Work instruction ▸ Give back every line of the data, word for word.

Dataset content below:

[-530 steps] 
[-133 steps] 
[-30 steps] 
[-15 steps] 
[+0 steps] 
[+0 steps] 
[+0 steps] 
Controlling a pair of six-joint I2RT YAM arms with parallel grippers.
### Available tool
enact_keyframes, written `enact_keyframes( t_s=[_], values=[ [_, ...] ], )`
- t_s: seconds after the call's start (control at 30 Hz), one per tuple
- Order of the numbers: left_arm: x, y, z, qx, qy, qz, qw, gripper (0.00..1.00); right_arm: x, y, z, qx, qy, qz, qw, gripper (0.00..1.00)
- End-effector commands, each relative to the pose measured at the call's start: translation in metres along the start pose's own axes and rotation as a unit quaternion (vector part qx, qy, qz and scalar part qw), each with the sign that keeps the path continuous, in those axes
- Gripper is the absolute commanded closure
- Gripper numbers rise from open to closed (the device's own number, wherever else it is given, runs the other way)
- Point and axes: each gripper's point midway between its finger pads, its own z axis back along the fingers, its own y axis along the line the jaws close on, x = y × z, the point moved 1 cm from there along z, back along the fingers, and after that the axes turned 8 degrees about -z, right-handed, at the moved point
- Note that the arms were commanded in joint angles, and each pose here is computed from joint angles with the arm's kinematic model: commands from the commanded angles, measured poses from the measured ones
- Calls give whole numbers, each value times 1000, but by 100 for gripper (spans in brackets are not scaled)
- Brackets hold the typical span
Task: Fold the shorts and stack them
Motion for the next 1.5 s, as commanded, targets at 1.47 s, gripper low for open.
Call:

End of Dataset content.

Worked solution ▸
[-530 steps] 
[-133 steps] 
[-30 steps] 
[-15 steps] 
[+0 steps] 
[+0 steps] 
[+0 steps] 
Controlling a pair of six-joint I2RT YAM arms with parallel grippers.
### Available tool
enact_keyframes, written `enact_keyframes( t_s=[_], values=[ [_, ...] ], )`
- t_s: seconds after the call's start (control at 30 Hz), one per tuple
- Order of the numbers: left_arm: x, y, z, qx, qy, qz, qw, gripper (0.00..1.00); right_arm: x, y, z, qx, qy, qz, qw, gripper (0.00..1.00)
- End-effector commands, each relative to the pose measured at the call's start: translation in metres along the start pose's own axes and rotation as a unit quaternion (vector part qx, qy, qz and scalar part qw), each with the sign that keeps the path continuous, in those axes
- Gripper is the absolute commanded closure
- Gripper numbers rise from open to closed (the device's own number, wherever else it is given, runs the other way)
- Point and axes: each gripper's point midway between its finger pads, its own z axis back along the fingers, its own y axis along the line the jaws close on, x = y × z, the point moved 1 cm from there along z, back along the fingers, and after that the axes turned 8 degrees about -z, right-handed, at the moved point
- Note that the arms were commanded in joint angles, and each pose here is computed from joint angles with the arm's kinematic model: commands from the commanded angles, measured poses from the measured ones
- Calls give whole numbers, each value times 1000, but by 100 for gripper (spans in brackets are not scaled)
- Brackets hold the typical span
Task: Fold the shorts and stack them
Motion for the next 1.5 s, as commanded, targets at 1.47 s, gripper low for open.
Call:

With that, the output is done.